10

I have two 3GB text files, each file has around 80 million lines. And they share 99.9% identical lines (file A has 60,000 unique lines, file B has 80,000 unique lines).

How can I quickly find those unique lines in two files? Is there any ready-to-use command line tools for this? I'm using Python but I guess it's less possible to find a efficient Pythonic method to load the files and compare.

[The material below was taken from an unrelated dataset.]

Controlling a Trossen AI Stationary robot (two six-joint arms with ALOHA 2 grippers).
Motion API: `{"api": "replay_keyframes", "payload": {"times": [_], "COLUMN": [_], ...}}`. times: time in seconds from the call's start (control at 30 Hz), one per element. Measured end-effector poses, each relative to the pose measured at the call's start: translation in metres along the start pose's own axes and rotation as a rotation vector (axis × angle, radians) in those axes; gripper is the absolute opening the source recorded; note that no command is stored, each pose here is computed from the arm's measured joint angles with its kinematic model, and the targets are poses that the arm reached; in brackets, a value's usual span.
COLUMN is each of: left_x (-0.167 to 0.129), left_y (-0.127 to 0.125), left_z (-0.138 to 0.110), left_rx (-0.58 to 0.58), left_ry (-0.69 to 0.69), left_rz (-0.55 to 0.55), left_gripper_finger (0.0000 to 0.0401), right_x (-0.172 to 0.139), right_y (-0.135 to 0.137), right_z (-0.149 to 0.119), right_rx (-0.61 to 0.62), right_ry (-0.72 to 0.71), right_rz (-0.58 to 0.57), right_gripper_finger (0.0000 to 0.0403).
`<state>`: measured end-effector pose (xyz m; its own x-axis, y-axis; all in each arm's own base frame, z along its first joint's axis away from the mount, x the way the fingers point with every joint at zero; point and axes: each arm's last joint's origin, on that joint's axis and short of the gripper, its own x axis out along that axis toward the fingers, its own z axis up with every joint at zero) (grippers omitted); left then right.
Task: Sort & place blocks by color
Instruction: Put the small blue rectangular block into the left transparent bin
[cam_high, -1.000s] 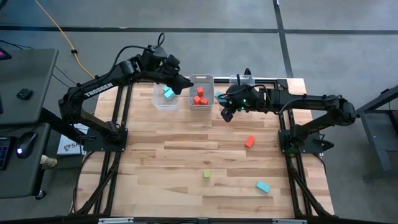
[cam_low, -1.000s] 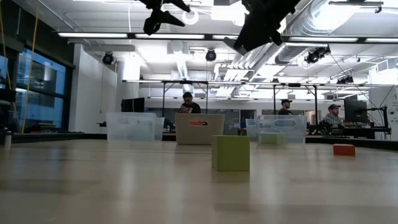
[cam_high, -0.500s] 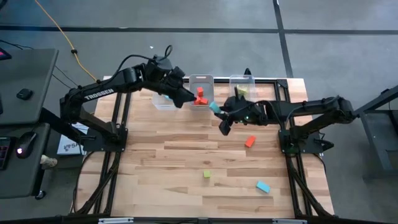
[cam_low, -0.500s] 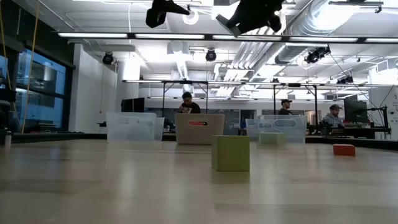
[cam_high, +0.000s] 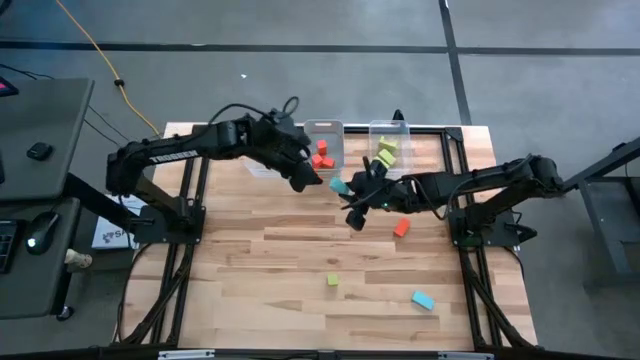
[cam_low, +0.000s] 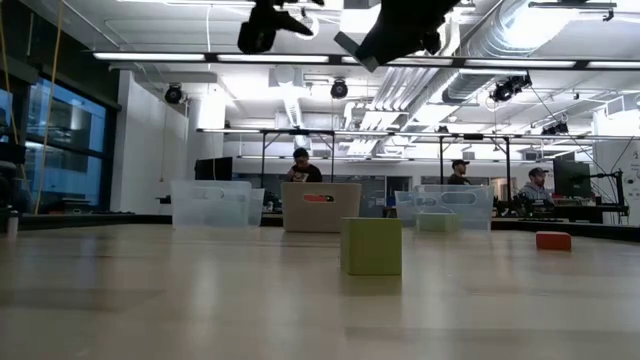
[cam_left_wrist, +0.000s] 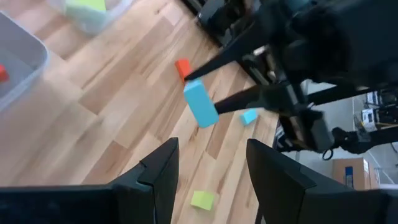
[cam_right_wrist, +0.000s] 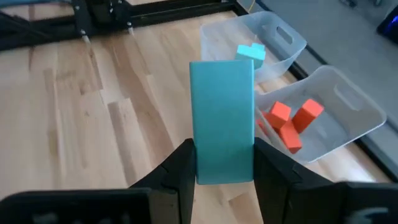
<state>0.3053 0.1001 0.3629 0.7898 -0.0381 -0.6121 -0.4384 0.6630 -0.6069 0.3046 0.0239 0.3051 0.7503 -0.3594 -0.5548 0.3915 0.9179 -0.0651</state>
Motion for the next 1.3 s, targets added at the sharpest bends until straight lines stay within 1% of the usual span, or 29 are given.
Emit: {"api": "replay_keyframes", "payload": {"times": [0.27, 0.47, 0.63, 0.83, 0.97, 1.07, 1.3], "left_x": [0.037, 0.051, 0.052, 0.050, 0.053, 0.055, 0.054], "left_y": [0.009, 0.012, 0.010, 0.007, 0.004, 0.003, 0.004], "left_z": [0.002, 0.004, 0.006, 0.008, 0.005, 0.003, 0.003], "left_rx": [-0.079, -0.101, -0.094, -0.103, -0.102, -0.109, -0.111], "left_ry": [0.047, 0.051, 0.023, 0.005, 0.021, 0.029, 0.024], "left_rz": [0.023, 0.017, -0.003, -0.026, -0.035, -0.023, -0.013], "left_gripper_finger": [0.0163, 0.0163, 0.0163, 0.0163, 0.0163, 0.0163, 0.0163], "right_x": [0.000, 0.000, 0.000, 0.000, 0.000, 0.000, -0.001], "right_y": [0.001, -0.001, -0.003, -0.003, -0.002, 0.000, 0.003], "right_z": [0.000, -0.005, -0.008, -0.008, -0.005, -0.004, -0.001], "right_rx": [-0.091, -0.123, -0.099, -0.097, -0.107, -0.097, -0.087], "right_ry": [0.005, 0.049, 0.086, 0.082, 0.057, 0.042, 0.009], "right_rz": [0.024, 0.007, -0.002, 0.000, 0.011, 0.038, 0.049], "right_gripper_finger": [0.0105, 0.0105, 0.0105, 0.0105, 0.0105, 0.0105, 0.0105]}}
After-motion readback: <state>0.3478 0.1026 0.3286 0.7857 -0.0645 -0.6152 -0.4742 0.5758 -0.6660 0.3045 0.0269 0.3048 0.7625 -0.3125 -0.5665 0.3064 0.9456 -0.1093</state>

Any suggestions are appreciated.

jack
  • 17,261
  • 37
  • 100
  • 125
  • Do you mean that 99.9% of the *files* are identical, or that 99.9% of the *lines* are identical (ie the same line is repeated)? – bstpierre Aug 23 '10 at 02:52
  • Do you care the order of the lines? Does the B have all lines of A in same order as A? Can there be reordering, deletions of lines? Are there repeated lines whose count matters (A has n times, B has n-b times-> difference is b*line) – Tony Veijalainen Aug 23 '10 at 04:50
  • 1
    If you ask about "ready-to-use command line tools", you might want to specify an OS. On most, "diff" is either native or ported. Still, I can't be sure what you want from your question: perhaps on Linux: sort --unique < file1 > uniq1; sort --unique < file2 > uniq1; diff uniq[12]. – Tony Delroy Aug 23 '10 at 05:08
  • How many bytes per line on average? – Daniel Stutzbach Aug 23 '10 at 12:39
  • @bstpierre, exactly, 99.9% lines in the two files are identical but the unique lines are randomly spreaded in two files. – jack Aug 23 '10 at 15:18
  • @Tony Veijalainen, all lines are in random order. I just hope to find all unique lines in file A and all unique lines in file B, any order is ok. There are no repeated lines in both files. – jack Aug 23 '10 at 15:20
  • @Daniel Stutzbach, Average line length is 35 bytes. – jack Aug 23 '10 at 15:25

5 Answers5

7

If order matters, try the comm utility. If order doesn't matter, sort file1 file2 | uniq -u.

zwol
  • 135,547
  • 38
  • 252
  • 361
3

I think this is the fastest method (whether it's in Python or another language shouldn't matter too much IMO).

Notes:

1.I only store each line's hash to save space (and time if paging might occur)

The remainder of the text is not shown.